Hi Kevin,

A pragmatic way to solve the problem is to index your data in P1 if you have 
the unmerged data, solve the structure, then revert to the correct space group 
for refinement. Yes you will have to find 8 copies of your dimer instead of 
two, but that is not such a big problem, I imagine. You may need to do rigid 
body refinement too, to be on the safe side, although Phaser does that. I would 
say your residuals are reasonable for the resolution you quote, but lower 
numbers would be preferable. The poor density for the second copy would be 
perhaps due to the approximate location. But if you persist with refinement, 
you might improve on the situation. Also, the packing pattern might show that 
the second copy has fewer lattice contacts, causing this 'disorder', something 
you cannot avoid.

The Patterson peak at 0.5, 0, 0.034 means the second copy is shifted by 2.5A 
from the ideal position along Z (.034 x 147.2= ~5A, which is the separation in 
Patterson space, but is halved for real space). From the other Patterson peak, 
the centre of gravity of the first solution would be at 0.25, 0 or 0.5, 0.065 
(fractional coordinates), and the second would be at 0.75, 0.5 or 0.0, 0.60. 
You might see weak fringes in the diffraction pattern if you view it in 
VIEWHKL, with the l axis in the display plane. The 5A modulation means the weak 
fringes in the even layers appear around l=30 or 60 (you can't see the 90th 
order as it is beyond the resolution limit), and in the odd layers they will be 
at ~15 and ~45 (order 75 might be on the edge of the pattern). Also, the N(z) 
plot in TRUNCATE should show a distinct shift of the observed curves to the 
left of the theoretical curves. I had a similar situation way back when, 3DZW, 
which I never got to publication despite the coordinates release, but the 
diagnosis followed the above.

Good luck.

Dr Pierre Rizkallah, Senior Lecturer Structural Biology
Institute of Infection & Immunology, Wales Heart Research Institute,
School of Medicine, Heath Campus, Cardiff, CF14 4XN
email: rizkall...@cardiff.ac.uk
From: CCP4 bulletin board <CCP4BB@JISCMAIL.AC.UK> On Behalf Of Dr. Kevin M Jude
Sent: Monday, November 13, 2023 10:23 PM
Subject: [ccp4bb] How to describe/correct modulated diffraction?

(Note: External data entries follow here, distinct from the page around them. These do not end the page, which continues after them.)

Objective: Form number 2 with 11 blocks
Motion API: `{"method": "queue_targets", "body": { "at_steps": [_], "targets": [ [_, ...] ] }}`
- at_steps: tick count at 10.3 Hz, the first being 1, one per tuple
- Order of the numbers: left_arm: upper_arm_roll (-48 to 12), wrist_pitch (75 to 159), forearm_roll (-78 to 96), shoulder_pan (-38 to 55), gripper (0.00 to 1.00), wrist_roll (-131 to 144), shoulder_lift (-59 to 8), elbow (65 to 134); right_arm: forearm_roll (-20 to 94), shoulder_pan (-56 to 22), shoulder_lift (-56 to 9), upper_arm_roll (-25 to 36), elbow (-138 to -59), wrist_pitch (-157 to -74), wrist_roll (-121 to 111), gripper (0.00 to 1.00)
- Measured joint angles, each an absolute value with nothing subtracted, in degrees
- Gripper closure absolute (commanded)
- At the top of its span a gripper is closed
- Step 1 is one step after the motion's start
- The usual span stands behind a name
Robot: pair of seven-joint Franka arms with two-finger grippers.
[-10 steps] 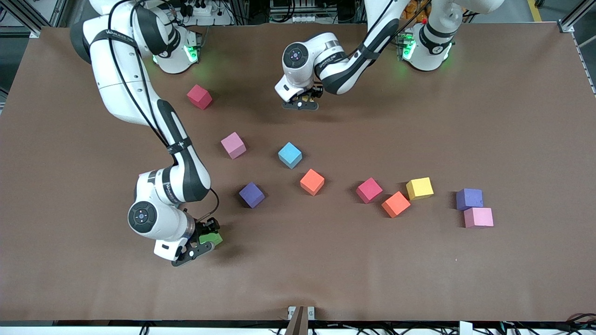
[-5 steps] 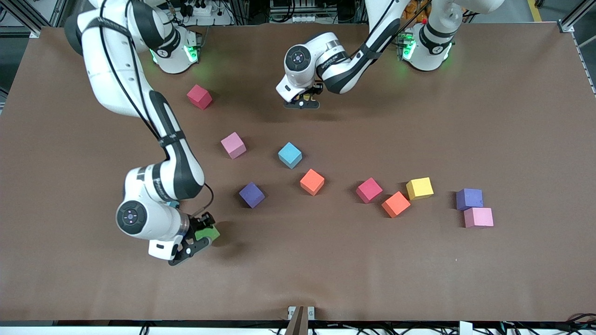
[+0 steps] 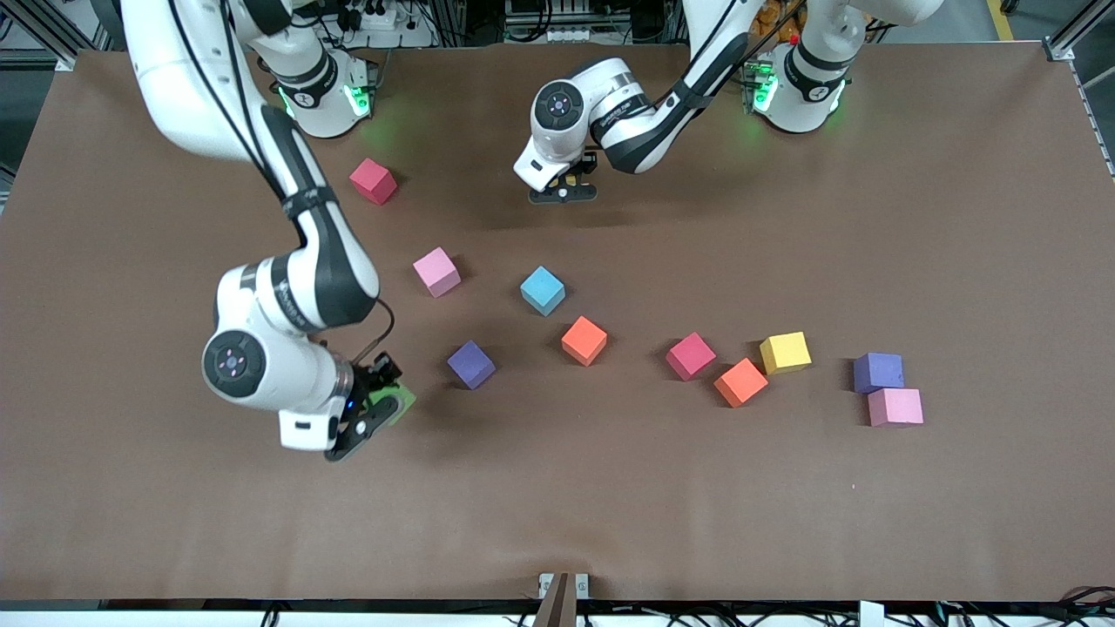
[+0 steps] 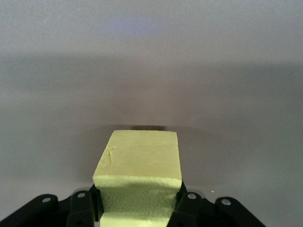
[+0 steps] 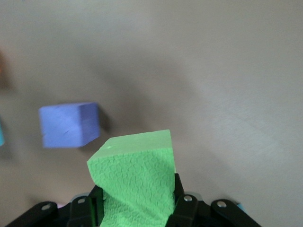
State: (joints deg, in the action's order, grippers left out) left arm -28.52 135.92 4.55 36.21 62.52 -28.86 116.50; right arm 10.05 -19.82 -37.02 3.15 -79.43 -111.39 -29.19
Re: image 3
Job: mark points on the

External email to Cardiff University - Take care when replying/opening 
attachments or links.
Nid ebost mewnol o Brifysgol Caerdydd yw hwn - Cymerwch ofal wrth ateb/agor 
atodiadau neu ddolenni.

tl;dr: My data has native Patterson peaks but no tNCS; I can solve the 
structure and refine to reasonable R/Rfree, but much of the map is poor quality.

More details:
I have crystallized a heterodimer of Z domains (small three-helix bundles, like 
pdb id 8DA3) in a few different crystal forms that all diffracted in the 2-2.5 
Å resolution range, though in different space groups and different asymmetric 
unit volumes. I'll focus on the most successful crystal, space group C2221 a = 
39.9 b = 74.8 c = 147.2 Å. All of these data sets have native Patterson peaks 
(for the crystal in question, there are peaks at [0.5, 0, 0.034] and [0.127, 0, 
0.131] that are both 23% of the origin height) but tNCS search mode in phaser 

Turning off tNCS and searching separately for chain A and chain B of the 
heterodimer, I am able to find two heterodimers - that are not related by 
simple translation. TFZ for the first heterodimer is 14.6, which decreases to 
13.1 after finding the second heterodimer, though LLG increases. Electron 
density for the first heterodimer (AB) is very good, with easily identifiable 
side chains. Density for the second heterodimer (CD) is pretty dodgy; though 
some side chains are identifiable, chain D has tube-like helices. Using NCS 
restraints, I'm able to refine to Rfree/Rwork 0.27/0.24, but can only place 3 
water molecules (with 240 protein residues in the ASU).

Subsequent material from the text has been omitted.